Sql-server – Performance Inserting and Updating Millions of rows into a table

performancesql serversql-server-2008

We have a CSV the user imports into the Application.

After inspecting the CSV, validating and applying some business logic, we got Inserts and Updates operations we should perform into a table(Subscribers)

We got around 1 millions of inserts and 1 million of updates operations.

Which will be the most effective way to execute them?

1) For the inserts we planned to put them in a CSV file and execute them as a BULK INSERT.

2) What should we do for the updates? Is there something similar to BULK INSERT?

3) Is there any other optimization we should look?

3a) Like for example disabling the indexes while doing this? We should consider the DB should be kept available as normal for the other users of the application…

3b) Suggestions ????

Best Answer

If you are bringing data from a CSV with a large import process, I'd recommend you utilize a staging table. This will allow you to dump all of your imported data into the staging table that won't be queried by end-users/applications. You can use this staging table as a source for your INSERT and UPDATE operations.

Once the data is in the staging table you can kick off a stored procedure (or multiple stored procedures, depending on how vast your business logic is) to do the necessary INSERT and UPDATE DML statements into the actual queried table.

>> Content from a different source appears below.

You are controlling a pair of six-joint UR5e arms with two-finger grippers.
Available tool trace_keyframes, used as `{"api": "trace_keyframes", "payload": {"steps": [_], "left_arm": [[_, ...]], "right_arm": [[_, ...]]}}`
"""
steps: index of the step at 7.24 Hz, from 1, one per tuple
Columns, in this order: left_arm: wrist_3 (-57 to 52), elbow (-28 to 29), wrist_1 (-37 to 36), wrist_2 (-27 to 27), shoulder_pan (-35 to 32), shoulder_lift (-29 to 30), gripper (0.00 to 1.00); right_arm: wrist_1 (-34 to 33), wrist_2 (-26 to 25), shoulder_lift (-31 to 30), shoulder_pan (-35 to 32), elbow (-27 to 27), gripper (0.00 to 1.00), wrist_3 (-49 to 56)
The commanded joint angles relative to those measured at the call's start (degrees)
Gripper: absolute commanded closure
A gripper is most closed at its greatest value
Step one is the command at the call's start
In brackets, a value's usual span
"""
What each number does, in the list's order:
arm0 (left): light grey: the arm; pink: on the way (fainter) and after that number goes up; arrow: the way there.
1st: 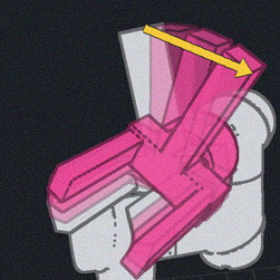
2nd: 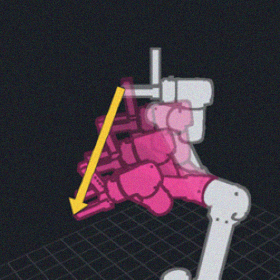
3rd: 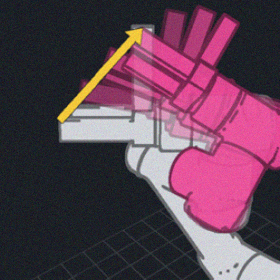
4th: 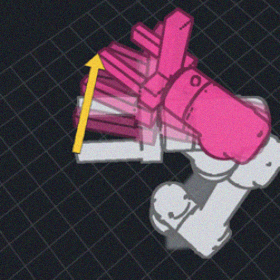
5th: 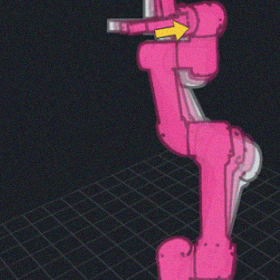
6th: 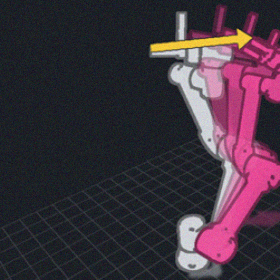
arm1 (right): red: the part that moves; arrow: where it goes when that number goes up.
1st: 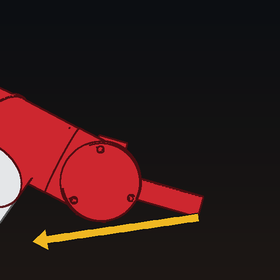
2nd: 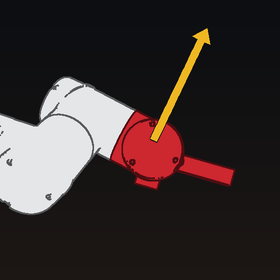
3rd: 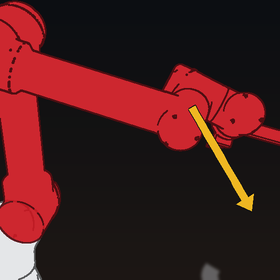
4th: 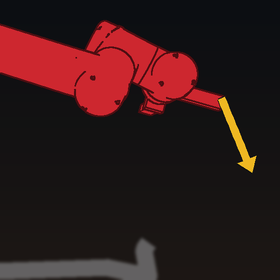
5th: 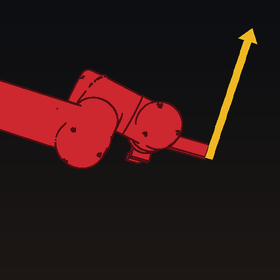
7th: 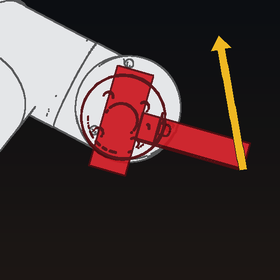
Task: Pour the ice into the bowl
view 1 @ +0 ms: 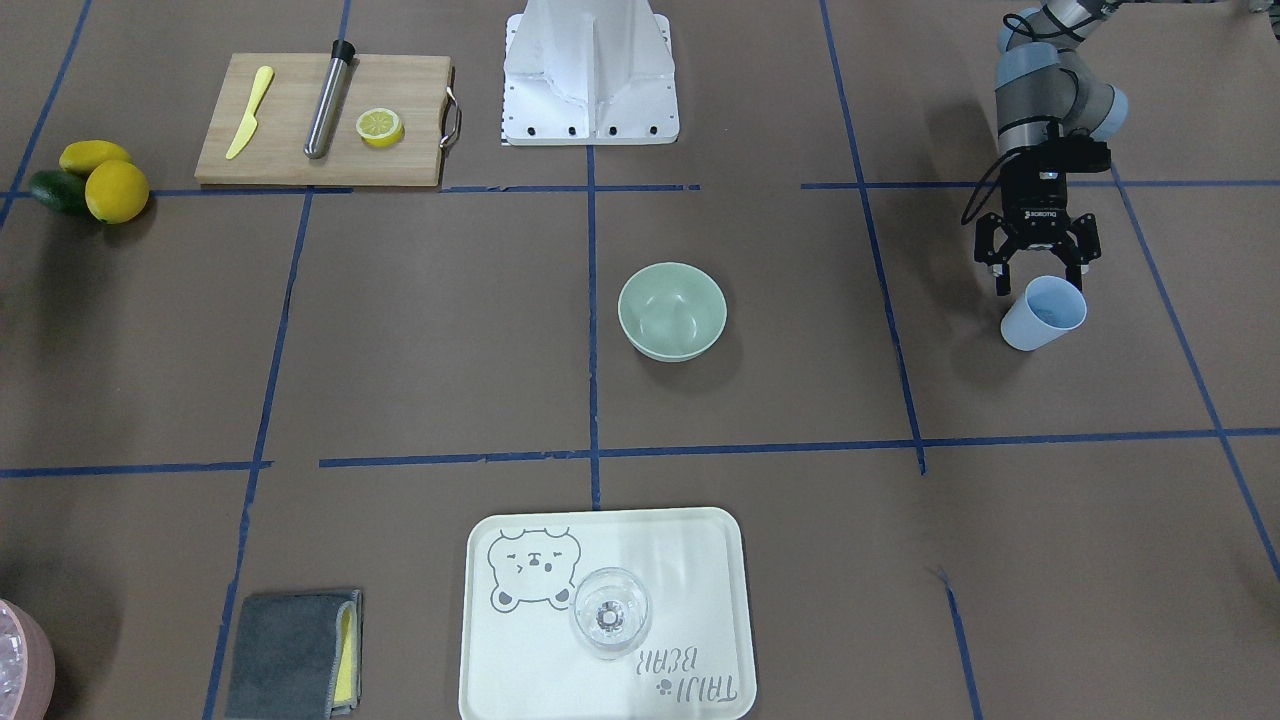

As for performance, you need to decide what is more important for your implementation. If you're looking to get the data in the table as quickly as possible, a very feasible route may be to disable the indexes. But realize that OLAP performance will be impacted by that. If you want to ensure the minimal amount of end-user impact then you would have to approach this a different way. When you say "the DB should be kept availabel as normal" then I would assume the latter.

Performance is double-edged in this situation. Performance for the data import will most likely take away from performance of end-user interaction with the data, and vice versa.